=== Provided records ===
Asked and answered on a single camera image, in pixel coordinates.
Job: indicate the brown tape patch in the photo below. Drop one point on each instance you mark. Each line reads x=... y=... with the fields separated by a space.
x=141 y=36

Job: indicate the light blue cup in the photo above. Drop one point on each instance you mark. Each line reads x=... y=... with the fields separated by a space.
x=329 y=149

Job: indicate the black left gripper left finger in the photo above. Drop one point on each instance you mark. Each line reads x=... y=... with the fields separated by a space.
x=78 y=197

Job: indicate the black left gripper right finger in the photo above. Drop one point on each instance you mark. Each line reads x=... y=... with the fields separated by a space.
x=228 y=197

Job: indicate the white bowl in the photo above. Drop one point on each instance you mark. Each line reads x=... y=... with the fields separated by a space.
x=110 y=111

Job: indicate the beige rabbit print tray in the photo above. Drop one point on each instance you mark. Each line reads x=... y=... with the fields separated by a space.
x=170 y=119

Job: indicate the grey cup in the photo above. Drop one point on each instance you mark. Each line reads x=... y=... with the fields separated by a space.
===
- **What is required**
Using the same words as the original, repeat the records above.

- **Output of the task**
Asked and answered on a single camera image, in pixel coordinates.
Job: indicate the brown tape patch in the photo below. Drop one point on each instance you mark. Each line reads x=... y=... with the fields separated by a space.
x=141 y=36

Job: indicate the light blue cup in the photo above. Drop one point on each instance you mark. Each line reads x=... y=... with the fields separated by a space.
x=329 y=149

Job: indicate the black left gripper left finger in the photo above. Drop one point on each instance you mark. Each line reads x=... y=... with the fields separated by a space.
x=78 y=197

Job: indicate the black left gripper right finger in the photo above. Drop one point on each instance you mark. Each line reads x=... y=... with the fields separated by a space.
x=228 y=197

Job: indicate the white bowl in the photo above. Drop one point on each instance you mark. Each line reads x=... y=... with the fields separated by a space.
x=110 y=111

Job: indicate the beige rabbit print tray in the photo above. Drop one point on each instance you mark. Each line reads x=... y=... with the fields separated by a space.
x=170 y=119

Job: indicate the grey cup in the photo above. Drop one point on each instance you mark. Each line reads x=... y=... with the fields separated by a space.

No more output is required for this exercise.